These images of the Earth show how magma circulates inside it, what its gravitational field is like, the shape of its ghostly magnetic field, faults, clouds and hurricanes.
Apples don’t fall at the same speed everywhere, something Newton could hardly notice. The mass that the Earth is made of is not homogeneous. The differences are marked by layers of ice of greater or lesser thickness, underground water flows, slow magma currents in the depths and a myriad of geographical variables.
Since mass is not uniform, neither is its gravitational field. The differences are very slight, less than 1% between the most extreme points. The comprehensive measurement was carried out by a NASA mission with a woman’s name, GRACE. GRACE’s first work was an exaggerated map of the uneven Earth’s gravitational field: a deeply dented multi-colored sphere in India.
GRACE’s globe is contained within the confines of a supercomputer, and it is not the only one created by man. Some of the virtual planets that you can see in the image gallery show the Earth without water, others the invisible magnetosphere; some allow us to see the past of the planet, others the future.
The loss of 109 cubic kilometers of water in India decreased its gravitational field
NASA’s GRACE program warned of the loss of 109 cubic kilometers of groundwater in northwestern India. This loss of mass causes its gravitational field to decrease. Colors range from blue (minimum severity) to red (maximum)
All are representations of millions of real data from sensors and satellites. For its measurements of Earth’s gravity, GRACE uses two identical satellites, in the same orbit, 220 km apart. As they both rotate, the regions with stronger gravity affect the first satellite: they move it slightly away from the second. They can detect a change in the distance that separates them from a micrometer, half the thickness of a hair.
NASA takes the cake in Earth studies. Among them, the one known as CLASS Project, which is part of an environmental macro program. Its experts claim to have received a whopping 8.3 million files of climate observations since 1980.
IN THE DEEPEST
Shuo Wang, from the University of Minnesota (USA), uses one of the techniques that allow observing the interior of a human body, thermography, to reconstruct the center of the Earth. The application is called AMIRA, and it works mainly with temperature data.
Using them, Wang has created a 3D model of the Earth’s mantle, showing plumes of magma rising to the surface and fanning out there before turning into cooler rocks and sinking. “This simulation allows us to understand the complex dynamics of plate tectonics,” says Wang.
The world of Karin Sigloch, from the Department of Geosciences at Princeton University, has been created thanks to the same technology that allows to recreate a human brain in 3D: in this case CT scans. The system consists of bombarding with X-rays from multiple angles what you want to see.
The combined information redraws the brain in 3D, and in Sigloch’s lab, the entrails of the planet. The sensors it works with register seismic waves caused by large earthquakes. The waves they generate are so powerful that they cross the planet from end to end, and travel at different speeds depending on the temperature of the material they pass through. Sigloch has collected information from at least 600 super earthquakes and reconstructed a tectonic plate, known as the Farallon. He now plans a global 3D model of the interior of the Earth.
MAGMA COLUMNS HEATING THE EARTH’S CORE
This transparent ball shows how the columns of magma (purple) heated by the core (orange) rise in the Earth’s mantle and how they reach the outer layer of the mantle and then fall, cooler, in a fan shape.
3D model of the convection of the Earth’s mantle. Created by Shuo Wang of the University of Minnesota. It shows, in green, how magma circulates in the Earth’s mantle. This process is originated by the nucleus, in yellow. Convective currents in the mantle are what move tectonic plates and form volcanoes in the planet’s crust.
FOLLOW THE CLIMATE TRACKS
But the big virtual monsters are the balloons responsible for the predictions about climate change.

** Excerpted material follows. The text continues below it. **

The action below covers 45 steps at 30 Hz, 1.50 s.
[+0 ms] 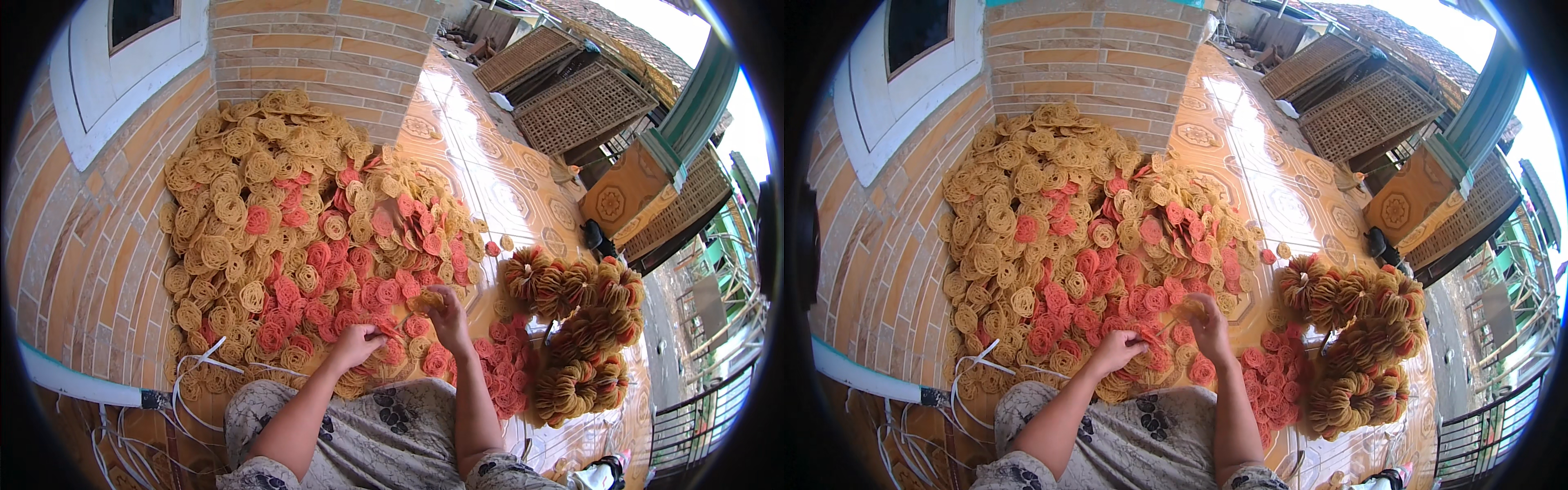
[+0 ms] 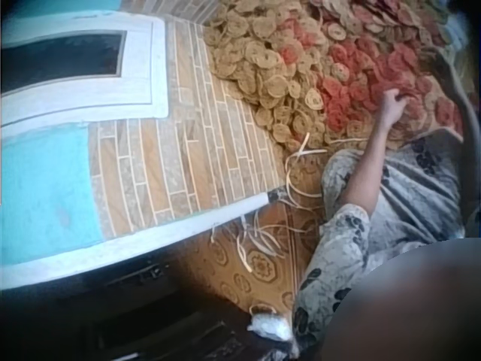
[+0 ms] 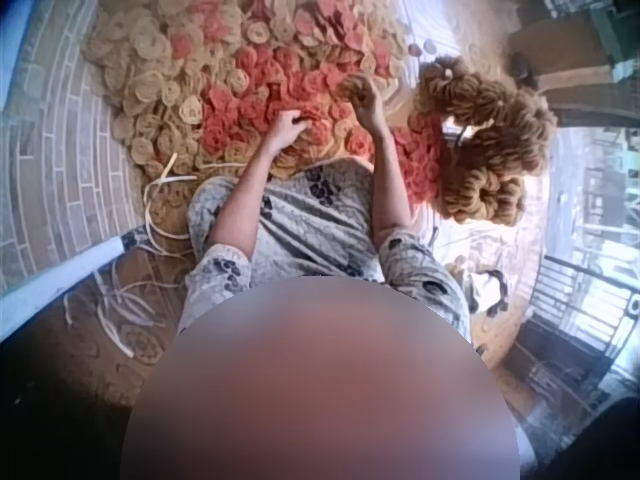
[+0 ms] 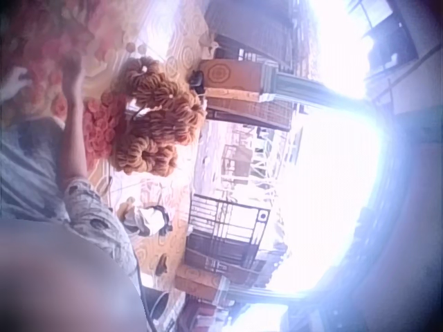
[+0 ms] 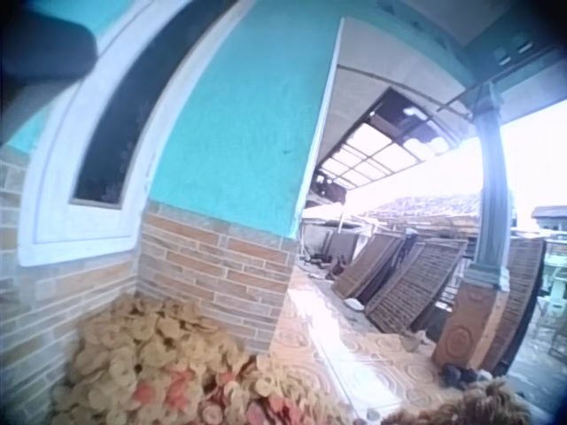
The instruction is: The person sits on a tiled floor and repeatedly picks up small yellow and red spiral-shaped decorative items. They thread these items onto a white string or ribbon, then place the assembled bundle back on the floor among many similar items.
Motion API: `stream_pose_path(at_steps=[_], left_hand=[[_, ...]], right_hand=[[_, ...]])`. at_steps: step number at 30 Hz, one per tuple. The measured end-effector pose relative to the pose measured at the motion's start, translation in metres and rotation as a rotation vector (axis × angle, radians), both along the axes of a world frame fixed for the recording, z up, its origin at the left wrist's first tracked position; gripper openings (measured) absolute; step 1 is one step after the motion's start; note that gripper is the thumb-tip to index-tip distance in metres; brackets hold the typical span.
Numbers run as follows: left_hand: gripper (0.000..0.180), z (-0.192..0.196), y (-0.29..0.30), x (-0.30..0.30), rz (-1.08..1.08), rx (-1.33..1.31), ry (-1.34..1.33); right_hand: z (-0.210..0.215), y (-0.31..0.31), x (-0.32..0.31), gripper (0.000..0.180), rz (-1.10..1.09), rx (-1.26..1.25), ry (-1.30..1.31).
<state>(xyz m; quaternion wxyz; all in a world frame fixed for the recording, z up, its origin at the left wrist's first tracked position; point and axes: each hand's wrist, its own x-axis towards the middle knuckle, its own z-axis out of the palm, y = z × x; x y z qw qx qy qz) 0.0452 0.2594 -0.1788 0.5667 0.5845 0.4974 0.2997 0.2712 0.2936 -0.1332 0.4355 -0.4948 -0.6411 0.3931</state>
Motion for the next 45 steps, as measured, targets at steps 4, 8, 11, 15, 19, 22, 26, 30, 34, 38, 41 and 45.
stream_pose_path(at_steps=[4,8,11,15,19,22,26,30,34,38,41,45], left_hand=[[0.023,-0.004,0.0,0.002,0.046,0.031,-0.027],[0.023,-0.006,0.0,0.004,0.079,0.043,0.014],[0.023,-0.008,0.0,0.004,0.063,0.049,-0.005],[0.023,-0.011,0.001,0.005,0.032,0.018,0.016],[0.023,-0.015,0.002,0.006,0.055,0.031,0.042],[0.022,-0.018,0.002,0.007,0.082,0.019,0.005],[0.022,-0.018,0.001,0.008,0.103,0.019,-0.036],[0.021,-0.017,0.001,0.008,0.088,0.039,-0.029],[0.022,-0.018,0.001,0.007,0.083,0.057,-0.032],[0.023,-0.015,0.001,0.007,0.085,0.047,0.015],[0.021,-0.009,-0.001,0.007,0.116,0.069,0.026],[0.015,-0.001,-0.005,0.008,0.184,0.385,0.294]], right_hand=[[0.002,0.002,0.001,0.044,0.067,-0.099,0.362],[0.005,0.001,0.003,0.052,0.116,-0.291,0.696],[0.007,0.0,0.001,0.055,0.141,-0.244,0.591],[0.006,-0.001,-0.003,0.055,0.172,-0.177,0.365],[0.006,0.0,-0.006,0.056,0.185,-0.113,0.191],[0.009,-0.001,-0.008,0.059,0.181,-0.122,0.253],[0.016,-0.003,-0.009,0.06,0.142,-0.266,0.568],[0.019,-0.004,-0.005,0.06,0.115,-0.331,0.719],[0.013,-0.001,-0.004,0.058,0.117,-0.304,0.653],[0.009,-0.001,-0.007,0.053,0.116,-0.25,0.513],[0.009,0.0,-0.008,0.048,0.167,-0.167,0.343],[0.007,0.001,-0.007,0.045,0.113,-0.091,0.199]])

To use these representations you need the most powerful computers that exist. Experts divide the planet into an extensive grid of millions of cells, similar to pixels in an image, but in 3D, stretching from the Earth’s surface to the stratosphere. Each of these cells carries data on air temperature, atmospheric pressure, wind speed … The computer can take days, years, even decades to solve the macro equations that this information generates.

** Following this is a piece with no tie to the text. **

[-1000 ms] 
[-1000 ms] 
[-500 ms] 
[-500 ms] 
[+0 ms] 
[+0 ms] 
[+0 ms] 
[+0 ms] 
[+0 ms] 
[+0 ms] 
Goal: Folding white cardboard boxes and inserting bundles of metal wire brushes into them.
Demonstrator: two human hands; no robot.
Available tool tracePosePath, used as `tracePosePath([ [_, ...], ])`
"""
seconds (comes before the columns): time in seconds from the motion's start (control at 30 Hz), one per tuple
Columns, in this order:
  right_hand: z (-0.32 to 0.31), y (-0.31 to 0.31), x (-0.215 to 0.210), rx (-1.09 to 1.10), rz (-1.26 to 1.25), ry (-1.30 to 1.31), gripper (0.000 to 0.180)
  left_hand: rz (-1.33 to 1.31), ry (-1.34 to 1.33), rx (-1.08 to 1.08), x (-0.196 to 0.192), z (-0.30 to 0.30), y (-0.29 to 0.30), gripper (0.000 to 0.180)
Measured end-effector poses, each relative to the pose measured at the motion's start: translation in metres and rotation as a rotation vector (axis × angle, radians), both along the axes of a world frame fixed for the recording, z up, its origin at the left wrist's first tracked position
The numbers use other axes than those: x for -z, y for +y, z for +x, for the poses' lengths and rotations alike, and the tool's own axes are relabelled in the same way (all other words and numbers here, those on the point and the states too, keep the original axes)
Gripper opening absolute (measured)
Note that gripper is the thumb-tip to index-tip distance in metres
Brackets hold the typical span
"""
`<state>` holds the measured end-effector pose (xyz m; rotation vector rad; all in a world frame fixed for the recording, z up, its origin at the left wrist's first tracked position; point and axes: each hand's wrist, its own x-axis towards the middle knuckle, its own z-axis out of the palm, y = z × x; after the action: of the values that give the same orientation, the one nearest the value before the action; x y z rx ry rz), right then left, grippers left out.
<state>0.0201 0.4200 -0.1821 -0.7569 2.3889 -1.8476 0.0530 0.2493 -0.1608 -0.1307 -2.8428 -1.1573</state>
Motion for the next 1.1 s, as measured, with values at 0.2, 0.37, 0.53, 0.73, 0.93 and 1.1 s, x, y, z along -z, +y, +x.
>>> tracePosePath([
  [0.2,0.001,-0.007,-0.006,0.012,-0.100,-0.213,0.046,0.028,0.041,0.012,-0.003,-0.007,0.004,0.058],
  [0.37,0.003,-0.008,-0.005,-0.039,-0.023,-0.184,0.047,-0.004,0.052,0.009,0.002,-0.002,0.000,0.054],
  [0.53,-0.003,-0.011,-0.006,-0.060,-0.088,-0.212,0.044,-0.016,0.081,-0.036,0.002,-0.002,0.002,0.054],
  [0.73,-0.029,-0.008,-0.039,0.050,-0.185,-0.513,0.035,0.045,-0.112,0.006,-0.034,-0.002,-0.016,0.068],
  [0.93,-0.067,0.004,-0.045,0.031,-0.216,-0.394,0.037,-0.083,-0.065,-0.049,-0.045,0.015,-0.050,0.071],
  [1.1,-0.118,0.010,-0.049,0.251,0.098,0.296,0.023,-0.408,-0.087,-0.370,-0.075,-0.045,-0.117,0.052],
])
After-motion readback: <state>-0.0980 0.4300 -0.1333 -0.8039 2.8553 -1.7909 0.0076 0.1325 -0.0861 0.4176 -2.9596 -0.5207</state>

Today, the most accurate simulations recreate objects as small and fast as typhoons, and predict their movement to the millimeter. But before long, the world’s models will rotate into even more powerful computers. They will cross data from the oceans, air and living organisms. They will be more beautiful and even more reliable planets, with information – perhaps not so beautiful – for the next generations.